Work item
Using the material below, print the line that contains "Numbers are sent", the line that contains "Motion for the", and every line in between, exactly and nothing else.

┏━━

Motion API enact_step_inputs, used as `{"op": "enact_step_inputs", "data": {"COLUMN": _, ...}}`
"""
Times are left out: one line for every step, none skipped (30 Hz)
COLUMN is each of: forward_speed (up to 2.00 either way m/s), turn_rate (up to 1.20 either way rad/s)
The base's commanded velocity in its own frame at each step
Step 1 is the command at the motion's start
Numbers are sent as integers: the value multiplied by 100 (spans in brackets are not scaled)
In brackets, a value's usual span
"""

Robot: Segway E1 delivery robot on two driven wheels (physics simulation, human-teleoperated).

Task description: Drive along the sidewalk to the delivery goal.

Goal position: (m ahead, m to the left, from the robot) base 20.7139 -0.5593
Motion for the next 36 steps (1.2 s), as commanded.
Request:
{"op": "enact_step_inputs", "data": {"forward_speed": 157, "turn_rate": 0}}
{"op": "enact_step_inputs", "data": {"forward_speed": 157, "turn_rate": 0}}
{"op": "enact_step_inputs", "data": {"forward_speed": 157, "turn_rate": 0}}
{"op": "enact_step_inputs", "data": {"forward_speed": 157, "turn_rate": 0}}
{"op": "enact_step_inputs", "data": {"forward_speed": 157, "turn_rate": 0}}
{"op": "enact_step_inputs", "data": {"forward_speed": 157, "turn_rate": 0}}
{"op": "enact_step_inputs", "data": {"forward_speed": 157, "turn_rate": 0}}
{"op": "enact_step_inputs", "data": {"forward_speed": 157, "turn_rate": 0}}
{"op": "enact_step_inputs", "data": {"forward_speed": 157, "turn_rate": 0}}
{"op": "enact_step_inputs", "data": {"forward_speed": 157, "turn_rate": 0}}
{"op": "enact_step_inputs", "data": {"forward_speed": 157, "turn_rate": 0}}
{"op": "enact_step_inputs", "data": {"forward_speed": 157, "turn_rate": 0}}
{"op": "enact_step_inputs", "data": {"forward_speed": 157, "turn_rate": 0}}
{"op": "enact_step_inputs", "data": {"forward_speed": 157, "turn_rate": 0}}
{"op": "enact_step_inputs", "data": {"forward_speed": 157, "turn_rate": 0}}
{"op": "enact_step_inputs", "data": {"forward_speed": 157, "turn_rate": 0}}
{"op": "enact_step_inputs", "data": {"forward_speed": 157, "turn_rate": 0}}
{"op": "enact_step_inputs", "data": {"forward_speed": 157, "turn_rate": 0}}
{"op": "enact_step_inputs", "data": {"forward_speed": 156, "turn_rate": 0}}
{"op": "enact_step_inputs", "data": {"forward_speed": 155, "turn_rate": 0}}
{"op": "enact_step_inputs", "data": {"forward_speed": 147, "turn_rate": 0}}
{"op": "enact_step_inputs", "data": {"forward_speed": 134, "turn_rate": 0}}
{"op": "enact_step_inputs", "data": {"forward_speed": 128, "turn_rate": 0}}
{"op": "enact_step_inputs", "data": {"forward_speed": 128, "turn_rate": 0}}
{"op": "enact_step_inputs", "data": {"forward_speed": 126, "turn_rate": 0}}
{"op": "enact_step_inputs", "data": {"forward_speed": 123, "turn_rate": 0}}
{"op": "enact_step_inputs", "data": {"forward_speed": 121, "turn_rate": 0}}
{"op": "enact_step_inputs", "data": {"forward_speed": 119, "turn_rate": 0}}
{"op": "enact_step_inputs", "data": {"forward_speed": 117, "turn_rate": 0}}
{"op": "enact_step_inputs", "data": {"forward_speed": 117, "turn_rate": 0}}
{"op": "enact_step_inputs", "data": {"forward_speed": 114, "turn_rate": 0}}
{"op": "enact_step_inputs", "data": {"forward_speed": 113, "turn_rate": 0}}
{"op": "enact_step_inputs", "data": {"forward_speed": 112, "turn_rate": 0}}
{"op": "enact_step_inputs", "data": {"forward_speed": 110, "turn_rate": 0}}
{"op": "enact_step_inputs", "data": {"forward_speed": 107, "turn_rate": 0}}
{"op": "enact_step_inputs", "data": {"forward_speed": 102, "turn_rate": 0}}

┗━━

Your response
Numbers are sent as integers: the value multiplied by 100 (spans in brackets are not scaled)
In brackets, a value's usual span
"""

Robot: Segway E1 delivery robot on two driven wheels (physics simulation, human-teleoperated).

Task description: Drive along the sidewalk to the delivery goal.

Goal position: (m ahead, m to the left, from the robot) base 20.7139 -0.5593
Motion for the next 36 steps (1.2 s), as commanded.

No further answer is required.